Terremoto: con Geosdi i dati arrivano direttamente dagli smartphone

Per via degli eventi sismici che si stanno succedendo in Emilia Romagna, insieme ai piccoli sismi registrati anche in Calabria, l’Istituto di metodologie per l’analisi ambientale (Imaa) del Cnr, che è centro di competenza della Protezione civile per il trattamento dei dati geospaziali, ha deciso, di aprire al pubblico il suo sistema informativo territoriale per coinvolgere i cittadini nell’acquisizione di dati e immagini sui luoghi colpiti. “Ogni smartphone Android o iPhone presente nelle aree colpite, se dotato di Gps (Global positioning system) e camera fotografica, può trasformarsi in un terminale in grado di inviare immagini e dati con riferimenti spaziali e cronologici precisi“, ha spiegato Dimitri Dello Buono dell’Imaa-Cnr che dirige il team di ‘GeoSdi’, al notiziario Almanacco della Scienza del Cnr. “Crolli, danneggiamenti, situazioni di difficoltà, potranno così essere segnalati e diventare parte del sistema informativo in tempo reale”, ha aggiunto.
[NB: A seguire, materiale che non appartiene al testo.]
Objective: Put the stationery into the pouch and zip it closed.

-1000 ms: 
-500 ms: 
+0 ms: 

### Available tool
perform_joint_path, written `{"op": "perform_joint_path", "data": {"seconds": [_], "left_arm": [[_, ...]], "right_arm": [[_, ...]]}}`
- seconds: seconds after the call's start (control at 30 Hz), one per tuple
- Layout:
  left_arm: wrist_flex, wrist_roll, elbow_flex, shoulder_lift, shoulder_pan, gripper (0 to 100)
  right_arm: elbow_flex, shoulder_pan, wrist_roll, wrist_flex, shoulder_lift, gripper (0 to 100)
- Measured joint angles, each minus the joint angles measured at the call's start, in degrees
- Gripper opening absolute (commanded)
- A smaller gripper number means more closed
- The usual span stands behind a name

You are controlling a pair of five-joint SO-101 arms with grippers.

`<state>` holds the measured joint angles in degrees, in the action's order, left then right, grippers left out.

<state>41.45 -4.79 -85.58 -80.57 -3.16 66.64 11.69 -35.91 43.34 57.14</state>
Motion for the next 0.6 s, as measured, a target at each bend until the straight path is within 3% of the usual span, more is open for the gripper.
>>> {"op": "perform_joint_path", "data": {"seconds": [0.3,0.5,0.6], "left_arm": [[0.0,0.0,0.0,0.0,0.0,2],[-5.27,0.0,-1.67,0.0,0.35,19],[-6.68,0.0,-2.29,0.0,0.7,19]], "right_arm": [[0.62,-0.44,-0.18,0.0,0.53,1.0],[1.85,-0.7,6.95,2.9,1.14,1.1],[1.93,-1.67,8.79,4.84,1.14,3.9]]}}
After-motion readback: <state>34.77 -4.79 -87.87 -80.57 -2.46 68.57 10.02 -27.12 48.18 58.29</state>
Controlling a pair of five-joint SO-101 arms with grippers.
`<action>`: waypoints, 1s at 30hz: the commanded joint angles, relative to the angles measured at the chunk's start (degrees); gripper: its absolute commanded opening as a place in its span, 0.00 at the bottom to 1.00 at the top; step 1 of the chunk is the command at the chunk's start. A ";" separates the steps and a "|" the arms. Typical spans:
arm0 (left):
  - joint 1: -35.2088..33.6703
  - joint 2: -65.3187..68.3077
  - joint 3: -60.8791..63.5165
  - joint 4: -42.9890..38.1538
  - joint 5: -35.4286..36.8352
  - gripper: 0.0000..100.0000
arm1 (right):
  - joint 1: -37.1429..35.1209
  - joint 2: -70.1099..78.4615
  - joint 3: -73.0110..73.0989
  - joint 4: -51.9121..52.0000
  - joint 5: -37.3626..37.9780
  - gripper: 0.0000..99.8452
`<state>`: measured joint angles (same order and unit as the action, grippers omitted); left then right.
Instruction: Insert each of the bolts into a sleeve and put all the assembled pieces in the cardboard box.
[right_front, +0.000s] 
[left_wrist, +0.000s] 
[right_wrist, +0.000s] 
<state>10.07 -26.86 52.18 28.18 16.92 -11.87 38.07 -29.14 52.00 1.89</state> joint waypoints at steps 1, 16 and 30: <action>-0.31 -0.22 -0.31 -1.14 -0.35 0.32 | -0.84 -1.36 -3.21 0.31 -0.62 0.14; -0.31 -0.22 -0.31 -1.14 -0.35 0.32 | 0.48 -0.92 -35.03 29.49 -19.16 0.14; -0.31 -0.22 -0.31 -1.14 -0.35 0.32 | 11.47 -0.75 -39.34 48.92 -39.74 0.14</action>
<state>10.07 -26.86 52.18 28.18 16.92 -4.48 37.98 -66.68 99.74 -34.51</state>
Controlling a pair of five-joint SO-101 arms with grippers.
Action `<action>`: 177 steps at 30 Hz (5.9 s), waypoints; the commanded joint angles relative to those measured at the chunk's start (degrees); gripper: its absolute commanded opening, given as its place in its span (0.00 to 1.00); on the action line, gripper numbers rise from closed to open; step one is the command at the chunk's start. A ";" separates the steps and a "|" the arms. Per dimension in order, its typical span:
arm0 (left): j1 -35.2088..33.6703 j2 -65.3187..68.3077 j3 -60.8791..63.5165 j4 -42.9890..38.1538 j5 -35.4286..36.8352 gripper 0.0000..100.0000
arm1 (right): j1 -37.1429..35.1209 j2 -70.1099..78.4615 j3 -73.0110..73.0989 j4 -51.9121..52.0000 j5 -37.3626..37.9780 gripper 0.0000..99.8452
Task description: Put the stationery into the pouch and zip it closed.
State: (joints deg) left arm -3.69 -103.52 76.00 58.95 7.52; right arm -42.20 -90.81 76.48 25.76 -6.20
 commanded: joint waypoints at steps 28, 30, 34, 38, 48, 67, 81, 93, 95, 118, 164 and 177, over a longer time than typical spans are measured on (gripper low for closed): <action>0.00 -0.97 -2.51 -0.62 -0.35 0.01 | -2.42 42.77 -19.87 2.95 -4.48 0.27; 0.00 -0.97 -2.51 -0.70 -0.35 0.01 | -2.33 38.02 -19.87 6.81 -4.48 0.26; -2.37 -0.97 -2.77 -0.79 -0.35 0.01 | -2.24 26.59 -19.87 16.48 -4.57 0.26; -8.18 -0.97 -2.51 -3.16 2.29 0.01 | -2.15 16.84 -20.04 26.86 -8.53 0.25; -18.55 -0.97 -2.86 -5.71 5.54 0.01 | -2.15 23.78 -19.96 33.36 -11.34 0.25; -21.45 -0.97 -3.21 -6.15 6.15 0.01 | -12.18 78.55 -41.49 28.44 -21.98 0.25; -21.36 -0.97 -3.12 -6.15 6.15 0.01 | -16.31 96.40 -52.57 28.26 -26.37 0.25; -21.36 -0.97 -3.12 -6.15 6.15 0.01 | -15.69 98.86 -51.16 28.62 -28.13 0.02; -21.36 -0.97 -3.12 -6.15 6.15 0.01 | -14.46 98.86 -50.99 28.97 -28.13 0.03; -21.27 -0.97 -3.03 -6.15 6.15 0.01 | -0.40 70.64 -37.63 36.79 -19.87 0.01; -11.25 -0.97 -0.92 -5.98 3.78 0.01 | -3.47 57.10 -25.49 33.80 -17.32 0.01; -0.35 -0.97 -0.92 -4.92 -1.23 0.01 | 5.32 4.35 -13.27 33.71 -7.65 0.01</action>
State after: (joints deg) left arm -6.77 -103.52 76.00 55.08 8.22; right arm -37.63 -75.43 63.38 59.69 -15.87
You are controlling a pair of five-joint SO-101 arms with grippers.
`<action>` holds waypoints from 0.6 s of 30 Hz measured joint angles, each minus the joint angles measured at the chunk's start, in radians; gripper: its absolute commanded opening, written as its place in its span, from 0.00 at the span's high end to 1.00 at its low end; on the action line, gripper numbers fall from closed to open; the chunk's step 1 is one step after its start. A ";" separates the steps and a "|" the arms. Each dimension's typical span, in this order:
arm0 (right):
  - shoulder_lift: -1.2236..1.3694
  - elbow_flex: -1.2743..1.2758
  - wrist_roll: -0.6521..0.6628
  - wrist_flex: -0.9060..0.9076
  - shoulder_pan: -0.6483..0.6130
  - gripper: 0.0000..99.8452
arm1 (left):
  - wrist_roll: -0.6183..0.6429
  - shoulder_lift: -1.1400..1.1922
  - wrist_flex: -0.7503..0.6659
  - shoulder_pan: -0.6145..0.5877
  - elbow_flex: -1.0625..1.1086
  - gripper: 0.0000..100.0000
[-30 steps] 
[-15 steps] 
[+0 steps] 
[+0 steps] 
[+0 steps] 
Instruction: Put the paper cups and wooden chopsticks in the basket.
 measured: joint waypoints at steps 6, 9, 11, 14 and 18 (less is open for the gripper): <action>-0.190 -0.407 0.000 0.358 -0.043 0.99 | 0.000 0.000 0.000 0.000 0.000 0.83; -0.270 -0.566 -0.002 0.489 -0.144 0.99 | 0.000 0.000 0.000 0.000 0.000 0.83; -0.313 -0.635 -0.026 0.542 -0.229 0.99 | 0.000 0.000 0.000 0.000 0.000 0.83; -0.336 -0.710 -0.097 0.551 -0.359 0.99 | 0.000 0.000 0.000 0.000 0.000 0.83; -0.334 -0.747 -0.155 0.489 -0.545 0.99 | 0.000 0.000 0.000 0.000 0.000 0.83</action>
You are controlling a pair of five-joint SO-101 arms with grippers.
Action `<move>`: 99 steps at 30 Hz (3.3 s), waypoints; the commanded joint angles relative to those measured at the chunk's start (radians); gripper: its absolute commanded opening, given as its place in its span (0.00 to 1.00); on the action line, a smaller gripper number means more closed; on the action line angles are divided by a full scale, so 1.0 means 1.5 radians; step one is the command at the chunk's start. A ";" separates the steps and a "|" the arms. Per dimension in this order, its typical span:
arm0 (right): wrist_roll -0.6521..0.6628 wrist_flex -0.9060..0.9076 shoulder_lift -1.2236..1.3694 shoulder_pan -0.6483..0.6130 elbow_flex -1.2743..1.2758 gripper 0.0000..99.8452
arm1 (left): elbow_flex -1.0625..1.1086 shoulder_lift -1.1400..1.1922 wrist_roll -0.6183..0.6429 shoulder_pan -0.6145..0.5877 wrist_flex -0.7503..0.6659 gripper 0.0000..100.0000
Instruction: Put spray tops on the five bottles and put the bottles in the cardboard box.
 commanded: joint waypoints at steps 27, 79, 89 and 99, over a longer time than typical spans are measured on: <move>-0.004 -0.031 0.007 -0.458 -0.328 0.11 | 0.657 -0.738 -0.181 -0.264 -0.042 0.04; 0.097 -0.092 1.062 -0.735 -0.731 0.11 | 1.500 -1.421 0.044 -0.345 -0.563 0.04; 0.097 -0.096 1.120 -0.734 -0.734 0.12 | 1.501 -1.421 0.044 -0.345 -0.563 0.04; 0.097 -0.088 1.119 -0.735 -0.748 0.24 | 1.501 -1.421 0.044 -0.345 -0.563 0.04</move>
Il team dell’Imaa-Cnr lavora da molti anni nello sviluppo di sistemi cartografici on-line con una precisa filosofia: tecnologie open source e realizzazione in house. “Non abbiamo una riga di codice proprietario”, ha spiegato Dello Buono. “‘GeoSdi’ ha sviluppato applicazioni fortemente innovative per sistemi Gis on-line ed in procinto di trasformarsi in uno spin-off”, ha aggiunto. Sul sito del progetto (www.geosdi.org) sono dis ponibili le informazioni e gli applicativi (in forma di Apps o Apk) da scaricare per poter effettuare i rilievi nelle aree del terremoto con il proprio smartphone. “Sarà sufficiente scattare una foto, compilare una breve scheda tecnica e inviare tutto al sistema. Le informazioni diventeranno parte dello scenario cartografico dell’area del sisma visibili a chiunque abbia accesso ad Internet”, ha detto il ricercatore. “Il sito aperto al pubblico dall’Imaa-Cnr – ha proseguito – condivide il sistema informativo geografico Sitdpc della Protezione civile, il cui aggiornamento con i dati sismologici e logistici è fornito da Agea, Ingv, satelliti radar di Cosmo-Skymed e altri enti in real-time. Sarà quindi possibile visualizzare le segnalazioni dei cittadini, assieme ai dati sismici aggiornati, sui layer tipici della cartografia digitale: ortofoto, stradario, carte Igm, reti, modelli Dem, in una logica di navigazione analoga a quella delle applicazioni cartografiche on-line di Google”.